From Darwinfish2:
There are now three guaranteed certainties in this life, Death, Taxes, and Republicans trying to get out of paying taxes. I saw this a couple weeks ago and it got me thinking:
First, I don't know who was "crying" about Elon Musk buying Twitter instead of "solving" world hunger. Yeah, it would have been nice for a guy like Musk to spend some of his excessive dough on projects that would better our surroundings. And he likes to pose as quite the philanthropist, but I think he prefers his vanity projects.
And since when can $80 billion "solve" world hunger? There are far too many factors and variables to make it so that no one is ever hungry again. $80 bil wouldn't make a dent. It may help a select group of people for a finite amount of time, but that's not a solution. A serious solution would look too much like Socialism and that's the last thing people who like this meme would want. Or, it might look like this idea from the 80s:
But I was really more interested in the IRS bit. This Democrat is thrilled that the IRS is getting rejuvenated. The last administration was keen to let the whole organization whither on the vine and die so that the richest among us could still use all the tax lawyers at their disposal to ensure that the national tax burden rested on the rest of us, and not them.

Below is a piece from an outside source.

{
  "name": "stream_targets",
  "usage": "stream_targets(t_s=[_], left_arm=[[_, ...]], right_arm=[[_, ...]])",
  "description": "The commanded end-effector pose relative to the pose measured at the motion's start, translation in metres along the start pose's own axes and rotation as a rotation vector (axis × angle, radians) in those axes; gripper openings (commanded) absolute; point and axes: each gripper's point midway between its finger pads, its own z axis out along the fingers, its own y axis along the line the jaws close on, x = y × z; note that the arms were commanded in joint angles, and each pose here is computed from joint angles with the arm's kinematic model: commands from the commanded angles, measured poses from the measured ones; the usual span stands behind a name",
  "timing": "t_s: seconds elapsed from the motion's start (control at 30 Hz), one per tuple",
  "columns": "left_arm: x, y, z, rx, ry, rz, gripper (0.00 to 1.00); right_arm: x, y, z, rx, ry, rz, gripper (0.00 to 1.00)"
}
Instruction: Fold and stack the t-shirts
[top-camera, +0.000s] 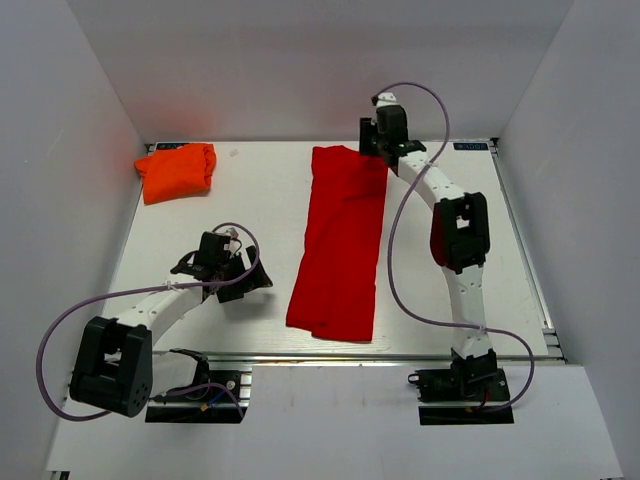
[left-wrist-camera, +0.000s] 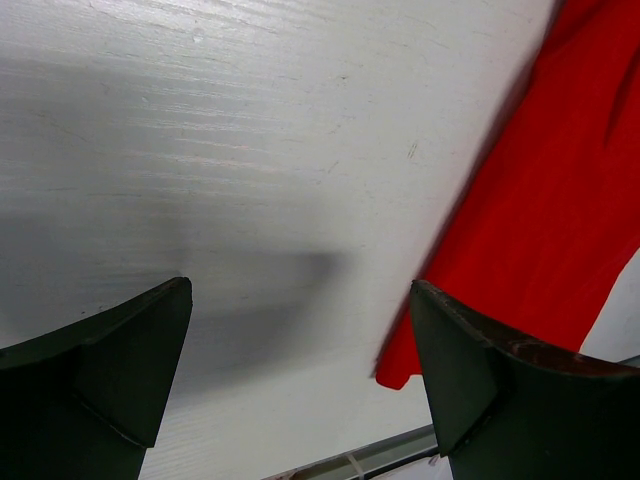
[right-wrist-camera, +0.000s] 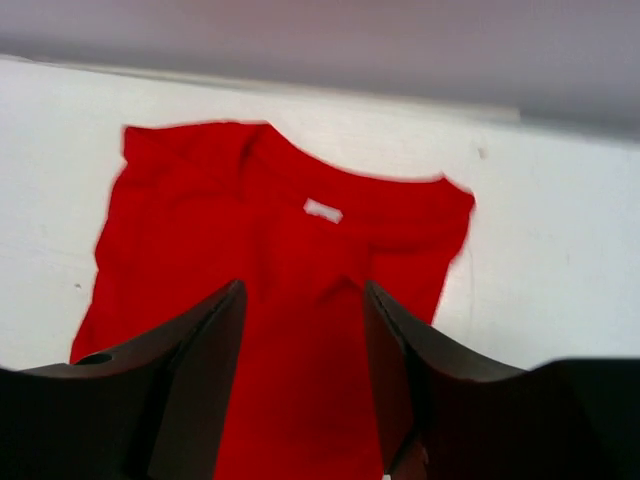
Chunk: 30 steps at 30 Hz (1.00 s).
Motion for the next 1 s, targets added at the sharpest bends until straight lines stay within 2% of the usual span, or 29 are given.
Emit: stream_targets(t_s=[0.0,0.07,0.2,0.4,0.53,0.6,0.77,0.9,0.93,0.97], left_arm=[[-0.004,-0.007,-0.001,0.025,-0.006,0.015,1.0],[-0.006,-0.008,0.0,0.024,-0.005,0.014,1.0],[-0.004,-0.006,0.001,0.018,0.004,0.021,1.0],[-0.009,-0.008,0.006,0.017,0.005,0.021,1.0],[-0.006,-0.006,0.011,0.016,0.024,0.017,1.0],[-0.008,-0.007,0.012,0.015,0.025,0.017,1.0],[-0.006,-0.006,0.014,0.01,0.034,0.014,1.0],[-0.011,-0.009,0.014,0.014,0.028,0.016,1.0],[-0.011,-0.009,0.014,0.014,0.028,0.016,1.0],[-0.011,-0.009,0.014,0.014,0.028,0.016,1.0]], right_arm=[[-0.004,0.013,0.018,0.022,-0.046,-0.16,0.56],[0.003,0.01,0.029,0.041,-0.053,-0.279,0.58],[0.011,0.002,0.046,0.085,-0.046,-0.395,0.6],[0.016,-0.023,0.053,0.179,-0.037,-0.414,0.6],[0.015,-0.047,0.051,0.294,-0.048,-0.393,0.6],[0.003,-0.059,0.048,0.344,-0.093,-0.359,0.61],[-0.001,-0.066,0.049,0.3,-0.112,-0.268,0.7],[0.004,-0.072,0.053,0.284,-0.105,-0.232,0.71],[0.002,-0.079,0.053,0.29,-0.104,-0.218,0.73],[-0.004,-0.078,0.05,0.284,-0.114,-0.201,0.8]])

I don't think the IRS is interested in chasing down us commoners for audits. Where's the payoff in that? (Other than enjoying the sadism.)
If I'm a guy working for the IRS and I want to produce results, where do I look? I look where the money is, with the rich, and not with the working stiffs. Chasing down the average citizen is a waste of time and resources. I'd want to be able to say to my boss at review time, "I recovered X-dollars' worth of unpaid taxes," where "X" is the largest number possible.
Republicans know this, probably because their rich donors pound it into their heads, so they want the IRS to be as under-manned, under-funded, and under-equipped as possible. So when the new funding bill wanted to bolster the T-men, they figured they need to get the commoners good and scared about getting audited by gun-packing federal agents. It's the tax equivalent of the "death squads" they trotted out to make everyone afraid of Obamacare, and just as misleading.